In this exercise, the entries below are to be transcribed exactly, line by line.

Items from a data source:
---

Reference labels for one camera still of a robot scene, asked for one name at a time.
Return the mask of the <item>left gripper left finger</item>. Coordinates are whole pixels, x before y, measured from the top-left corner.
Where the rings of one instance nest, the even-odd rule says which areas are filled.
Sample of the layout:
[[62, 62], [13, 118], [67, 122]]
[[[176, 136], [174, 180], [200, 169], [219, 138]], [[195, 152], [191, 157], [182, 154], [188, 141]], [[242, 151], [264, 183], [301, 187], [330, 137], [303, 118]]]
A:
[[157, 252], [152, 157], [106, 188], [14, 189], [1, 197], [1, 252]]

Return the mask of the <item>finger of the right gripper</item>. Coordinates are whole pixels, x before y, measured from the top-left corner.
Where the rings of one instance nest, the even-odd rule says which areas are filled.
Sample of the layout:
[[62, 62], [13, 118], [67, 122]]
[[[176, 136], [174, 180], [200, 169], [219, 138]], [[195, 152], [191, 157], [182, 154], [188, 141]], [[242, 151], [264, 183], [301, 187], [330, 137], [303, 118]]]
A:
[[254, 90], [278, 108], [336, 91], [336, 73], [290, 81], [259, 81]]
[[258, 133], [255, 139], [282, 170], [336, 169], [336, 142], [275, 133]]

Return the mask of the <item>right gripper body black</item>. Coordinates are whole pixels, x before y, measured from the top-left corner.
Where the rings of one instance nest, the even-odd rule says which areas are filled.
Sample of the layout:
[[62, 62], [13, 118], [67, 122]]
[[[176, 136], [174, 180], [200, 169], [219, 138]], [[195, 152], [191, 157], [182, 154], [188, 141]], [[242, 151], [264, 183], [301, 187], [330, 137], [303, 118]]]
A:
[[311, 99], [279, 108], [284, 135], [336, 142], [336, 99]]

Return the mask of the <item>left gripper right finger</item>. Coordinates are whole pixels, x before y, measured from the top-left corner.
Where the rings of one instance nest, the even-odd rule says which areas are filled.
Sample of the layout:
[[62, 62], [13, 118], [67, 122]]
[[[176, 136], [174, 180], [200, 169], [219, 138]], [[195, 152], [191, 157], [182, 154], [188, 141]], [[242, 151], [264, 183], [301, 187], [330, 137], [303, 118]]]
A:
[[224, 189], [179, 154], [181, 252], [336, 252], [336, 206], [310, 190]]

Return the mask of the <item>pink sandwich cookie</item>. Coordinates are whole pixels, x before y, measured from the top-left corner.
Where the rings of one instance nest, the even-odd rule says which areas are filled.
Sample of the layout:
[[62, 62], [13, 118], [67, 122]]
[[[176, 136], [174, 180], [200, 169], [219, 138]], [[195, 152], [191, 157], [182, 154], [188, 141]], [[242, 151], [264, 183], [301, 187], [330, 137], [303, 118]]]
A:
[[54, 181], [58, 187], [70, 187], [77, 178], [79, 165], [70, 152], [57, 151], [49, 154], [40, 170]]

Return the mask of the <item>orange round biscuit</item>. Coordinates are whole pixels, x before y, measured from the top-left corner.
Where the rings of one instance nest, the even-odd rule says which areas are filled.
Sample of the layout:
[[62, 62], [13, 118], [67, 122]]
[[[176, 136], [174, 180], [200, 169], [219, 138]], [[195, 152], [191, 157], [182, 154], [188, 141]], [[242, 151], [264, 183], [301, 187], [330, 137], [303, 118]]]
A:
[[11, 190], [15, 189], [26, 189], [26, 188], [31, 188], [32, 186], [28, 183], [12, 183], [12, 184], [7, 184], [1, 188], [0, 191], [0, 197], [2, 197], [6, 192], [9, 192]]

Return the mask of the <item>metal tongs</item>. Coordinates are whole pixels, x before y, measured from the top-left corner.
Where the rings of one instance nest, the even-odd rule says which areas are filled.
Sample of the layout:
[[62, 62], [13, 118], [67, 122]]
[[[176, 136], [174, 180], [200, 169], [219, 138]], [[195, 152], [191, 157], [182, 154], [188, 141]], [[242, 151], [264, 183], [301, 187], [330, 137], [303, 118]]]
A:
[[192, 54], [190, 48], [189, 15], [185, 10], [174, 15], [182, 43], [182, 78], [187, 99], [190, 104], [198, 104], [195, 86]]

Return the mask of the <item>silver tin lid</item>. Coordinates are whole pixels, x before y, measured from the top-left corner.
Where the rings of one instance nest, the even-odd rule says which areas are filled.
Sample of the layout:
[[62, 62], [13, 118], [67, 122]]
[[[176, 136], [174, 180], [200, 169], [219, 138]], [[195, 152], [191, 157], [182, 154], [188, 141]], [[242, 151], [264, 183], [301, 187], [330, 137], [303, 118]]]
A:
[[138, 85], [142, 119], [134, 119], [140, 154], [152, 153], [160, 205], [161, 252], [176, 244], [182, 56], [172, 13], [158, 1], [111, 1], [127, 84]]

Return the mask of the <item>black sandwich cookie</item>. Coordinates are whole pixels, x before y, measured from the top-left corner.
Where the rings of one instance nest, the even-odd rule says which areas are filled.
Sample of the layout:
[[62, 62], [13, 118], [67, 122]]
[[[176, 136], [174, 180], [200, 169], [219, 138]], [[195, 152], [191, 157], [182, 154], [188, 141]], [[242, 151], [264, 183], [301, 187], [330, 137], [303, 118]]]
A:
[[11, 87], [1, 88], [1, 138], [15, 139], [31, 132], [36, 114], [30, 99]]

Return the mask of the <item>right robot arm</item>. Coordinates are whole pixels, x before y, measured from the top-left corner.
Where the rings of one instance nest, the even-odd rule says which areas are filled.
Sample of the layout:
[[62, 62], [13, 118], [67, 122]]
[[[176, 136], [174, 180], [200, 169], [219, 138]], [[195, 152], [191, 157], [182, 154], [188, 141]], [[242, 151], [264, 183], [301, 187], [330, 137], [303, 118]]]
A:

---

* RESULT:
Reference labels for one camera still of a robot scene, asked for one name at a time.
Return the mask of the <item>left gripper left finger</item>. Coordinates are whole pixels, x before y, measured from the top-left corner.
Where the rings of one instance nest, the even-odd rule says which areas are filled.
Sample of the layout:
[[62, 62], [13, 118], [67, 122]]
[[[176, 136], [174, 180], [200, 169], [219, 138]], [[195, 152], [191, 157], [182, 154], [188, 141]], [[242, 151], [264, 183], [301, 187], [330, 137], [303, 118]]]
A:
[[157, 252], [152, 157], [106, 188], [14, 189], [1, 197], [1, 252]]

Return the mask of the <item>finger of the right gripper</item>. Coordinates are whole pixels, x before y, measured from the top-left corner.
Where the rings of one instance nest, the even-odd rule says which areas are filled.
Sample of the layout:
[[62, 62], [13, 118], [67, 122]]
[[[176, 136], [174, 180], [200, 169], [219, 138]], [[195, 152], [191, 157], [182, 154], [188, 141]], [[242, 151], [264, 183], [301, 187], [330, 137], [303, 118]]]
A:
[[254, 90], [278, 108], [336, 91], [336, 73], [290, 81], [259, 81]]
[[258, 133], [255, 139], [282, 170], [336, 169], [336, 142], [275, 133]]

Return the mask of the <item>right gripper body black</item>. Coordinates are whole pixels, x before y, measured from the top-left corner.
Where the rings of one instance nest, the even-odd rule says which areas are filled.
Sample of the layout:
[[62, 62], [13, 118], [67, 122]]
[[[176, 136], [174, 180], [200, 169], [219, 138]], [[195, 152], [191, 157], [182, 154], [188, 141]], [[242, 151], [264, 183], [301, 187], [330, 137], [303, 118]]]
A:
[[311, 99], [279, 108], [284, 135], [336, 142], [336, 99]]

Return the mask of the <item>left gripper right finger</item>. Coordinates are whole pixels, x before y, measured from the top-left corner.
Where the rings of one instance nest, the even-odd rule says which areas are filled.
Sample of the layout:
[[62, 62], [13, 118], [67, 122]]
[[[176, 136], [174, 180], [200, 169], [219, 138]], [[195, 152], [191, 157], [182, 154], [188, 141]], [[242, 151], [264, 183], [301, 187], [330, 137], [303, 118]]]
A:
[[224, 189], [179, 154], [181, 252], [336, 252], [336, 206], [310, 190]]

Return the mask of the <item>pink sandwich cookie</item>. Coordinates are whole pixels, x before y, measured from the top-left corner.
Where the rings of one instance nest, the even-odd rule says which areas are filled.
Sample of the layout:
[[62, 62], [13, 118], [67, 122]]
[[[176, 136], [174, 180], [200, 169], [219, 138]], [[195, 152], [191, 157], [182, 154], [188, 141]], [[242, 151], [264, 183], [301, 187], [330, 137], [303, 118]]]
A:
[[54, 181], [58, 187], [70, 187], [77, 178], [79, 165], [70, 152], [57, 151], [49, 154], [40, 170]]

Return the mask of the <item>orange round biscuit</item>. Coordinates are whole pixels, x before y, measured from the top-left corner.
Where the rings of one instance nest, the even-odd rule says which areas are filled.
Sample of the layout:
[[62, 62], [13, 118], [67, 122]]
[[[176, 136], [174, 180], [200, 169], [219, 138]], [[195, 152], [191, 157], [182, 154], [188, 141]], [[242, 151], [264, 183], [301, 187], [330, 137], [303, 118]]]
A:
[[11, 190], [15, 189], [26, 189], [26, 188], [31, 188], [32, 186], [28, 183], [12, 183], [12, 184], [7, 184], [1, 188], [0, 191], [0, 197], [2, 197], [6, 192], [9, 192]]

Return the mask of the <item>metal tongs</item>. Coordinates are whole pixels, x before y, measured from the top-left corner.
Where the rings of one instance nest, the even-odd rule says which areas are filled.
Sample of the layout:
[[62, 62], [13, 118], [67, 122]]
[[[176, 136], [174, 180], [200, 169], [219, 138]], [[195, 152], [191, 157], [182, 154], [188, 141]], [[242, 151], [264, 183], [301, 187], [330, 137], [303, 118]]]
A:
[[192, 54], [190, 48], [189, 15], [185, 10], [174, 15], [182, 43], [182, 78], [187, 99], [190, 104], [198, 104], [195, 86]]

Return the mask of the <item>silver tin lid</item>. Coordinates are whole pixels, x before y, measured from the top-left corner.
Where the rings of one instance nest, the even-odd rule says which areas are filled.
Sample of the layout:
[[62, 62], [13, 118], [67, 122]]
[[[176, 136], [174, 180], [200, 169], [219, 138]], [[195, 152], [191, 157], [182, 154], [188, 141]], [[242, 151], [264, 183], [301, 187], [330, 137], [303, 118]]]
A:
[[138, 85], [142, 119], [134, 119], [140, 154], [152, 153], [160, 205], [161, 252], [176, 244], [182, 56], [172, 13], [158, 1], [111, 1], [127, 84]]

Return the mask of the <item>black sandwich cookie</item>. Coordinates are whole pixels, x before y, measured from the top-left corner.
Where the rings of one instance nest, the even-odd rule says which areas are filled.
Sample of the layout:
[[62, 62], [13, 118], [67, 122]]
[[[176, 136], [174, 180], [200, 169], [219, 138]], [[195, 152], [191, 157], [182, 154], [188, 141]], [[242, 151], [264, 183], [301, 187], [330, 137], [303, 118]]]
A:
[[11, 87], [1, 88], [1, 138], [15, 139], [31, 132], [36, 114], [30, 99]]

Return the mask of the <item>right robot arm</item>. Coordinates are whole pixels, x before y, measured from the top-left corner.
Where the rings of one instance nest, the even-odd rule says which areas are filled.
Sample of the layout:
[[62, 62], [13, 118], [67, 122]]
[[[176, 136], [174, 180], [200, 169], [219, 138]], [[195, 152], [191, 157], [182, 154], [188, 141]], [[242, 151], [264, 183], [301, 187], [330, 137], [303, 118]]]
A:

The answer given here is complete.